[Start of Attachment]
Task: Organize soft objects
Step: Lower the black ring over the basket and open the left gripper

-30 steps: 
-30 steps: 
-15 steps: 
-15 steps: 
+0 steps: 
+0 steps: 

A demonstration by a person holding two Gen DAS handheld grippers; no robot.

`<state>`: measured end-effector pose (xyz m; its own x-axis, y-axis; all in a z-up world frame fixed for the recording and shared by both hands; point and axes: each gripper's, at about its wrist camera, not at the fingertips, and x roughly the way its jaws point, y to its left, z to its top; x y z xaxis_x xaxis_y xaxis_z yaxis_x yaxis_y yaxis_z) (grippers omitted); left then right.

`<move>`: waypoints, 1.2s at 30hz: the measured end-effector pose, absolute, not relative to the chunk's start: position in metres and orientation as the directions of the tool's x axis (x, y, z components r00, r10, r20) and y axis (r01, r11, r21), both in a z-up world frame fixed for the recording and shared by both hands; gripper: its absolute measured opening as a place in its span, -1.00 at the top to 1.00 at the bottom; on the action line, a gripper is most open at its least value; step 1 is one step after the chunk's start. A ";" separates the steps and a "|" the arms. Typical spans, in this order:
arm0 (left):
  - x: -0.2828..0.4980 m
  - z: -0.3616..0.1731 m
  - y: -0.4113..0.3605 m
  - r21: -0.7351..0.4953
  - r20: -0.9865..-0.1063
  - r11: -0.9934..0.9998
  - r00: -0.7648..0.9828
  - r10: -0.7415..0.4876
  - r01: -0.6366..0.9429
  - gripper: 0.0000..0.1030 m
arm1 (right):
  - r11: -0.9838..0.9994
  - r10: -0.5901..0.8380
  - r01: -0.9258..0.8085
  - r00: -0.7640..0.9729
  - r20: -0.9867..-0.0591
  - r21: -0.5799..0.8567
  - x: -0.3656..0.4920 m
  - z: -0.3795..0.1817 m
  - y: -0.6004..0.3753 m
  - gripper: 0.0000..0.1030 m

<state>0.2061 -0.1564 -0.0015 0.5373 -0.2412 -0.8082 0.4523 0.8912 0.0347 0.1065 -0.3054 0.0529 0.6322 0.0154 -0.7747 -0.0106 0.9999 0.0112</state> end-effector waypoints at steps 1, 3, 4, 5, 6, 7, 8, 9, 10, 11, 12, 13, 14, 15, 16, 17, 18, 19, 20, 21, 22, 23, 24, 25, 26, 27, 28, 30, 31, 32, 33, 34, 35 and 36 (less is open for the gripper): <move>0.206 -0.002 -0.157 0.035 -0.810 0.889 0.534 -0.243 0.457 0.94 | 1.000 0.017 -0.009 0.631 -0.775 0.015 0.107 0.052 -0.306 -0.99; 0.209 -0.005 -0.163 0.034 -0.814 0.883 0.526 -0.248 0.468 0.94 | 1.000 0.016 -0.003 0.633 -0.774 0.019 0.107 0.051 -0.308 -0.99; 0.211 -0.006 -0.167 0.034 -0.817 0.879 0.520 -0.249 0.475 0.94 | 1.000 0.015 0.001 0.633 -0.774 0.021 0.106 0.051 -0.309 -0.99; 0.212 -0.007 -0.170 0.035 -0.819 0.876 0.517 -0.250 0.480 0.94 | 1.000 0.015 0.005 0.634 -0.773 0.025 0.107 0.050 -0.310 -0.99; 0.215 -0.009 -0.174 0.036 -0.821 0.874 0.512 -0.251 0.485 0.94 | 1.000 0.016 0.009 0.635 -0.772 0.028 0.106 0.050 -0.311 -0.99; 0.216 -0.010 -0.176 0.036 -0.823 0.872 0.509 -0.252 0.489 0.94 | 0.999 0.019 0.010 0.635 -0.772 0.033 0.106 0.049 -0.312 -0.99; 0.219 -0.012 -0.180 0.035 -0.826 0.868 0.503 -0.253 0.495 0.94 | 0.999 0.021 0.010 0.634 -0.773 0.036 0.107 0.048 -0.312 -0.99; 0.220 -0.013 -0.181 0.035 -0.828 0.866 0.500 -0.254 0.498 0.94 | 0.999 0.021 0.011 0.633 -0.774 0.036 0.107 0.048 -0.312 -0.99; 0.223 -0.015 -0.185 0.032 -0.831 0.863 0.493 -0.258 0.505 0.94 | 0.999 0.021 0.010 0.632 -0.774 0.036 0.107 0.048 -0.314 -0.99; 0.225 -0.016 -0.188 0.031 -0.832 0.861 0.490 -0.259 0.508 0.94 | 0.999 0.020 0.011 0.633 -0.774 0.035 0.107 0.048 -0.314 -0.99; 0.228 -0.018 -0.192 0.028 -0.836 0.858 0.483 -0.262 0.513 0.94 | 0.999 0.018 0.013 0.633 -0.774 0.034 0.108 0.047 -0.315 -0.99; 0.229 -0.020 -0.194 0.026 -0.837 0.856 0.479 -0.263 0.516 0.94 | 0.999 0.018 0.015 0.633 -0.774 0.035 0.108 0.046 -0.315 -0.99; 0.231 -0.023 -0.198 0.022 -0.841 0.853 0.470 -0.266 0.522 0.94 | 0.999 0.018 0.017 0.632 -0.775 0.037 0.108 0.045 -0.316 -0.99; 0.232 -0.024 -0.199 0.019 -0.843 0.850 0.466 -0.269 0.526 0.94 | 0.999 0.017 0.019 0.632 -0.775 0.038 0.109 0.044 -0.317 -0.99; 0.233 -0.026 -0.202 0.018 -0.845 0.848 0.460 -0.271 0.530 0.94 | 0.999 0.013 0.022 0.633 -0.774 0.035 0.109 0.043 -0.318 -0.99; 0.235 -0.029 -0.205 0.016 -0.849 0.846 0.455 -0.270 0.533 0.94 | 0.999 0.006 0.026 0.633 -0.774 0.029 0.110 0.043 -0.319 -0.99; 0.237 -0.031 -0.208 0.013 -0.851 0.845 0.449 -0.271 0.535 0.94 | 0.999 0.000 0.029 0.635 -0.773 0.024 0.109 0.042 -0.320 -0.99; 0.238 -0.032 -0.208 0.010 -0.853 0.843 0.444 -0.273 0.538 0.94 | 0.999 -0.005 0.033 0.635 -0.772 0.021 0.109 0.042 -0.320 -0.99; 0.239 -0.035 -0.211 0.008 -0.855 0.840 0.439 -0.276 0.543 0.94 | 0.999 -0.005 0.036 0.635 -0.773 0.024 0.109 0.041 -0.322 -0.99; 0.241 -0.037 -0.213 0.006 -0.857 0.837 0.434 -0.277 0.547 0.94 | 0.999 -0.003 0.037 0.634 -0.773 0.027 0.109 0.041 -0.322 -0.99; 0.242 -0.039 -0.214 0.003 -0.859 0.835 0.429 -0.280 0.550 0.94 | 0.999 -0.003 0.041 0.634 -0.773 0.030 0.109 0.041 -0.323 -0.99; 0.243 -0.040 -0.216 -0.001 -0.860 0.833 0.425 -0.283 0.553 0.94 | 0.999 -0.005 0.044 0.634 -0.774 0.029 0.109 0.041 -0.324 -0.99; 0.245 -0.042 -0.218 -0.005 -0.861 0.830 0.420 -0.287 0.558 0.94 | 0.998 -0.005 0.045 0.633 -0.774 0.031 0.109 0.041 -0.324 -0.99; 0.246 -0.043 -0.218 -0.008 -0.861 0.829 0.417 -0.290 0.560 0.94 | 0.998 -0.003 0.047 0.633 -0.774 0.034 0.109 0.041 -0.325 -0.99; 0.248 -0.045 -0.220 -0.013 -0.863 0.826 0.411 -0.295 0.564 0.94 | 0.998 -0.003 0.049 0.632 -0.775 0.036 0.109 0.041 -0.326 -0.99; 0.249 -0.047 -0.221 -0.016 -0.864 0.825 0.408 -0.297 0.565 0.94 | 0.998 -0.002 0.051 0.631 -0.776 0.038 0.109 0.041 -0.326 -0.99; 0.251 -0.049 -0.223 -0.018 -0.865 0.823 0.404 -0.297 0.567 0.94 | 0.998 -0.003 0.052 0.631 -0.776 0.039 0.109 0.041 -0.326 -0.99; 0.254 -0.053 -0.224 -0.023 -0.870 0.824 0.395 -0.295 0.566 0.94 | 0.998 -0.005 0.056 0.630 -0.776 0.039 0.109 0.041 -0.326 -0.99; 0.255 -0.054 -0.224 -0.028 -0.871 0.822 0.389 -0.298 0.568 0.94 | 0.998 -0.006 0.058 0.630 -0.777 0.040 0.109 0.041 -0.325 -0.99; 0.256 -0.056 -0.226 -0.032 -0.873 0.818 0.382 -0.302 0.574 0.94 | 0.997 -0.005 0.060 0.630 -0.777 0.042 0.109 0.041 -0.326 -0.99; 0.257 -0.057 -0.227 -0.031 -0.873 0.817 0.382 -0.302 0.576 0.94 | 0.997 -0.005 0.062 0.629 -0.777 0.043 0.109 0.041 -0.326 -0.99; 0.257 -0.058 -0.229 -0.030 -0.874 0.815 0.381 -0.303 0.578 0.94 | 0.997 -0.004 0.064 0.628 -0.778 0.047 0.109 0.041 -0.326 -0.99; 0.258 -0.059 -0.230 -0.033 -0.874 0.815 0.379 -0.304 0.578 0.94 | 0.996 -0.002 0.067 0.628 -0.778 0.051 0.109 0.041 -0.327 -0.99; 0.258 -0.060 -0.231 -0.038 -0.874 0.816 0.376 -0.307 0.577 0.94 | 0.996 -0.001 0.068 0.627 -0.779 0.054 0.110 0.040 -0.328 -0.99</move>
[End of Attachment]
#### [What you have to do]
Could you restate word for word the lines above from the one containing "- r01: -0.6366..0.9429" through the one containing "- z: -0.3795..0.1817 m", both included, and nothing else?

#### [Response below]
  - r01: -0.6366..0.9429
  - gripper: 0.0000..0.1030 m
arm1 (right):
  - r11: -0.9838..0.9994
  - r10: -0.5901..0.8380
  - r01: -0.9258..0.8085
  - r00: -0.7640..0.9729
  - r20: -0.9867..-0.0591
  - r21: -0.5799..0.8567
  - x: -0.3656..0.4920 m
  - z: -0.3795..0.1817 m

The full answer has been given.